Building on top of standardized interfaces for quantum computers, the team in Innsbruck successfully interfaced the UIBK-operated computing cluster “LEO5” with the “IBEX Q1” quantum computer at AQT. The respective work sets the stage for future research and development on quantum-enabled solutions within heterogeneous infrastructures.

“The successful integration of a quantum computer into a high-performance computing environment marks a significant milestone for Austrian and European research and technology development. This opens up completely new possibilities for mastering complex scientific and industrial challenges and shaping the future of computing.

“This project impressively demonstrates the innovative strength and technological lead that we can achieve in our country and shows the enormous potential and independence of the EU in quantum technologies. The FFG is proud to support this pioneering development,” says Henrietta Egerth, Managing Director of the FFG.

Hybrid supercomputer in research and teaching

The infrastructure is currently operated and extended in the context of the HPQC project, focusing on the demonstration of hybrid quantum solutions. Consortium partners such as Math.Tec GmbH in Vienna, or the research group around Prof. Ivona Brandić at the TU Vienna, can directly access and execute computations in this hybrid HPC-QC framework.

The consortium builds on top of standardized resource and user management, which facilitates the possibilities for notably more users benefiting from the infrastructure in Innsbruck. Besides research and development, the offered solutions will also find applications in new lectures by the department of computer science, physics or chemistry to train an upcoming generation of quantum-aware researchers and engineers.

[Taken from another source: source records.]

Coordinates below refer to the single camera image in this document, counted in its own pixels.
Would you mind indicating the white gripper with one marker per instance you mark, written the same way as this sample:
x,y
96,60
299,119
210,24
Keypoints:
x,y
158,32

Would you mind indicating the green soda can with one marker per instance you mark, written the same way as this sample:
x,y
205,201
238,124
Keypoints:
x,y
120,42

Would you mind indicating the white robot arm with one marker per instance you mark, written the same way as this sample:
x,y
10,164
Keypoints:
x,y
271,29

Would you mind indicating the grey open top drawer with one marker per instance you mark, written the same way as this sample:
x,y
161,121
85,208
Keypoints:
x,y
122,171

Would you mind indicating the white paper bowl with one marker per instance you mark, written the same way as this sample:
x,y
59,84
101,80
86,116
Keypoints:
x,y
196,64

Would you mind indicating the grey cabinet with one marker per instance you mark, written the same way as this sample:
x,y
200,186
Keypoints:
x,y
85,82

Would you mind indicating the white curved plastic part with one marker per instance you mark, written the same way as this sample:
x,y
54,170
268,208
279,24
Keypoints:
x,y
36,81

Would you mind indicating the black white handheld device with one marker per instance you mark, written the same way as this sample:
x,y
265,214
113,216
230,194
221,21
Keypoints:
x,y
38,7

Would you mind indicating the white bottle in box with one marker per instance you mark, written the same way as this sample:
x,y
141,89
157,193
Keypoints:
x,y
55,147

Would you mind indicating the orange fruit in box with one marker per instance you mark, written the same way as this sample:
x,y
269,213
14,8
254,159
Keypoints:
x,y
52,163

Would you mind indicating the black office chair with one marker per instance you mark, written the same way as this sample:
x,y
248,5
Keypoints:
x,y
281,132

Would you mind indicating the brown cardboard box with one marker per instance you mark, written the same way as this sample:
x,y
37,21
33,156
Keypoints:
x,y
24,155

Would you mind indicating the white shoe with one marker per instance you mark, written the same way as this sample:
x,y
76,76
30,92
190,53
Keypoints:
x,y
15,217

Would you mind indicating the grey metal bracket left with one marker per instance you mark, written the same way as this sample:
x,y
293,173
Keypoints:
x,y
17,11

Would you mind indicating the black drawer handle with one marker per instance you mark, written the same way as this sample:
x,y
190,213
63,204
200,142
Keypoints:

“Within the HPQC project, we readily have access to the Innsbruck HPC infrastructure. Our employees can implement calculations within the hybrid infrastructure and investigate novel solutions for logistics problems. Dr. Angelika Widl, one of our researchers, routinely pursues unexplored approaches thanks to the unprecedented possibilities in Innsbruck,” explains Dr. Karl Knall, CEO at Math.Tec GmbH, partner within the HPQC project.

“Quantum computers follow novel computational paradigms and thus offer new solutions—some of them outperforming the best classical algorithms. The integration of these accelerators into classical computer infrastructure, and finding hybrid solutions that combine the best of both worlds, is, however, an unexplored research domain.

“The HPQC project offers us the possibility to spearhead research and development in this academically and economically interesting field,” says Prof. Dr. Ivona Brandić, group lead for High Performance Computing Systems at the Technical University of Vienna.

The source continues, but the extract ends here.